[About this task] Stop after the line containing "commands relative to": print each line exactly from the first line of the listing up to that point.

[Exercise data]
____________________

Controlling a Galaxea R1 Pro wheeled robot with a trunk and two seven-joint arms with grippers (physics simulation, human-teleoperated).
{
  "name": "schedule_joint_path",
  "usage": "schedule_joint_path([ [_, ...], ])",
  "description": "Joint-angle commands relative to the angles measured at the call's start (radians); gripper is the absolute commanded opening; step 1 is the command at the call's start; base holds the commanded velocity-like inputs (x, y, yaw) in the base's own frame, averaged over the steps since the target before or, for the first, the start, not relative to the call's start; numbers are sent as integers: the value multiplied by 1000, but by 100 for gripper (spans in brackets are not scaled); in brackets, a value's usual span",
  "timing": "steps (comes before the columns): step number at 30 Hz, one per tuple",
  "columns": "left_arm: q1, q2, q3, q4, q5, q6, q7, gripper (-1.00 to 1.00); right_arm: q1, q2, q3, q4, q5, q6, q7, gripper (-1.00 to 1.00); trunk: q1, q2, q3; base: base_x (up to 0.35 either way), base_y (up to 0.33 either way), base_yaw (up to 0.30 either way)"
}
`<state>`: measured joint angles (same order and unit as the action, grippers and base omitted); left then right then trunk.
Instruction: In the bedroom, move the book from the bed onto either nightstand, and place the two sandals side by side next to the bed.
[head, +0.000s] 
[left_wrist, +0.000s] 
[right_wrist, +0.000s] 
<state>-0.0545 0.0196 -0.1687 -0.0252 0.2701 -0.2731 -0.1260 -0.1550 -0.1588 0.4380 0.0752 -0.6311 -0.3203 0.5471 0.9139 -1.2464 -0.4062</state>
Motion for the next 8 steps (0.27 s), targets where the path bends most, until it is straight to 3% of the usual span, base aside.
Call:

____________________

[Reply]
Controlling a Galaxea R1 Pro wheeled robot with a trunk and two seven-joint arms with grippers (physics simulation, human-teleoperated).
{
  "name": "schedule_joint_path",
  "usage": "schedule_joint_path([ [_, ...], ])",
  "description": "Joint-angle commands relative to the angles measured at the call's start (radians); gripper is the absolute commanded opening; step 1 is the command at the call's start; base holds the commanded velocity-like inputs (x, y, yaw) in the base's own frame, averaged over the steps since the target before or, for the first, the start, not relative to the call's start; numbers are sent as integers: the value multiplied by 1000, but by 100 for gripper (spans in brackets are not scaled); in brackets, a value's usual span",

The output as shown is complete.